Importance of nitrates in Cu-SCR modelling: A validation study using different driving cycles

Both a mechanistic model, which accounts for ammonia, nitrate, and ammonium nitrate storage, and a global model, which only accounts for ammonia storage and no nitrates, were calibrated to the same data collected across a Cu-CHA catalyst. Once calibrated, the models were directly applied to simulate various driving cycles (cold WHTC, hot WHTC, FTP, NRTC, ETC, and WNTE), with different catalyst layouts (i.e., washcoat loading and cpsi) as part of the model validation process. It was demonstrated that the mechanistic model provides a notable improvement in the prediction of the NOx conversions for colder cycles (i.e., cold WHTC, hot WHTC, and FTP) due to its inclusion of nitrates and ammonium nitrate. The quality of prediction of the hotter cycles (i.e., NRTC, ETC, and WNTE) was close to the same for both models, since no ammonium nitrate accumulates at these higher temperatures.

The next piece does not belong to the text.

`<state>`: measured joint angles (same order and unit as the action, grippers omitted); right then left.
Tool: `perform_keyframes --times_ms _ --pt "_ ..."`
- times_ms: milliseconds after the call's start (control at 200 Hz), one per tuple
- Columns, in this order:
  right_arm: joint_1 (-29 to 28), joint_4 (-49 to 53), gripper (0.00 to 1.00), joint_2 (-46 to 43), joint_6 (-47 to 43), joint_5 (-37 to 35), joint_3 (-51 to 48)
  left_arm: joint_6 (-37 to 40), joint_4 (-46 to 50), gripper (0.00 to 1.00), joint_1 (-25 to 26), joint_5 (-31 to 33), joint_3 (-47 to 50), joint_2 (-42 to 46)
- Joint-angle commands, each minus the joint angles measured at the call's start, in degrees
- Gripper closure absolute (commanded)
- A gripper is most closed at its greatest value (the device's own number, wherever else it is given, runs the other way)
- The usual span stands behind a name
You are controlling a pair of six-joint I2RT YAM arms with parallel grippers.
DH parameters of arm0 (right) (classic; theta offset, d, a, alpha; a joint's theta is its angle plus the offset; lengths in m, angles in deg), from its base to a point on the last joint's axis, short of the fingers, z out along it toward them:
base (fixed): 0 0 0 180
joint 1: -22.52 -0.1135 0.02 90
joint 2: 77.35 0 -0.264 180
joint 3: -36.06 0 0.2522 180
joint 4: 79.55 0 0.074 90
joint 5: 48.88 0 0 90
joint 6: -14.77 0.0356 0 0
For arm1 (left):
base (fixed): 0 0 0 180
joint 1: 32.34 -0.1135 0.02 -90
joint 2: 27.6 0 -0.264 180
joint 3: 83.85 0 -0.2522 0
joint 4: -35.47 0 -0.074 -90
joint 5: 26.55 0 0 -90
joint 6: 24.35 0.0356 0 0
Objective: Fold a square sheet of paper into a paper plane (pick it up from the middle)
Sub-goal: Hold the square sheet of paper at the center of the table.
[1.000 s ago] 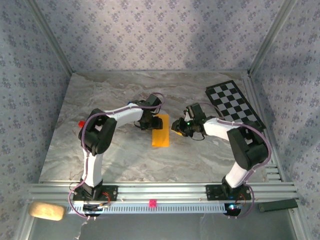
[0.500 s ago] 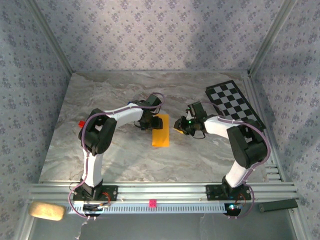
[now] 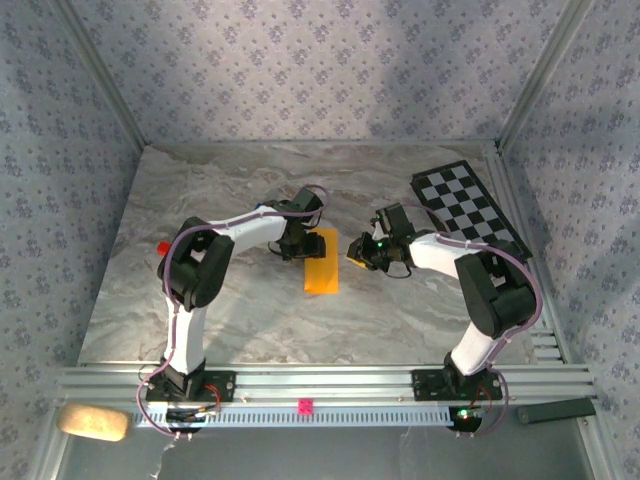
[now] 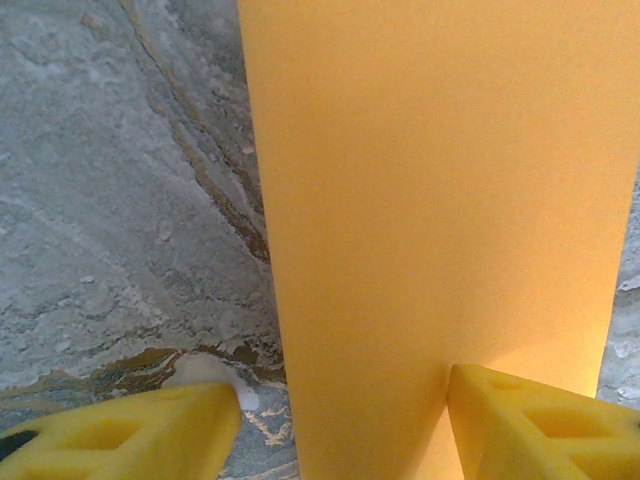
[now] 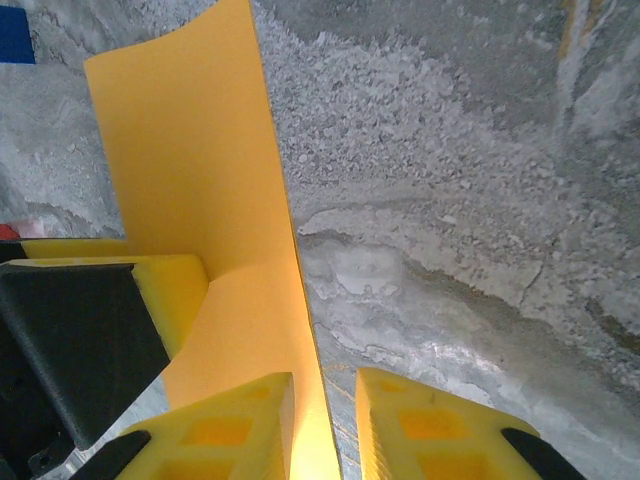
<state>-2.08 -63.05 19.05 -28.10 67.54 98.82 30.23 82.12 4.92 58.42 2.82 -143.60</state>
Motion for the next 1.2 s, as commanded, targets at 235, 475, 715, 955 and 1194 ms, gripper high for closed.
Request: perform_keyframes --times_ms 235,475,715,955,1194 --pt "-1.26 -1.24 0.8 0.98 -0.76 3.19 2.17 0.27 -1.02 0.38 -1.16 4.49 3.81 -7.97" --pt "-2.89 -0.26 1.0 5.55 -1.21 1.89 6.24 0.36 -1.42 0.38 -1.21 4.28 3.81 -8.17" --pt "-3.68 -0.83 1.0 10.39 -0.94 4.02 10.5 0.49 -1.35 0.38 -1.07 4.52 3.98 -8.25" --pt "-4.29 -0.38 1.0 13.23 -1.17 5.47 13.17 0.56 -1.57 0.38 -1.05 4.26 3.96 -8.31" --pt "-4.4 -1.03 1.0 16.17 -1.55 8.19 13.28 0.64 -1.94 0.38 -1.04 3.98 4.25 -8.32"
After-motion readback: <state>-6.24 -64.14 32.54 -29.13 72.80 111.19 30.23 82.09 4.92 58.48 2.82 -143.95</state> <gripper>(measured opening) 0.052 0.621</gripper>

Despite the additional reactions and surface species included in the mechanistic model, no significant increase in simulation time is observed compared to the global model. Finally, the mechanistic model is applied to calibrate a simple NH3 dosing strategy. The dosing strategy is compared to a constant NH3/NOx approach, where it was shown through simulations, and confirmed experimentally, that the dosing approach allows for an increase in NOx conversion. Overall, this demonstrated that the model accurately predicts the increase in NOx conversion and that the model is a valuable tool to establish the catalyst's true potential during driving cycles.

Automated summary

The study compared a mechanistic model and a global model in predicting NOx conversion rates, with the mechanistic model showing better performance in colder cycles due to its consideration of nitrates. Both models performed similarly in hotter cycles as no ammonium nitrate accumulates at high temperatures. Despite the additional complexity in the mechanistic model, simulation times remained comparable. Additionally, a simple NH3 dosing strategy was found to increase NOx conversion rates, demonstrating the model's utility in optimizing catalyst potential during driving cycles.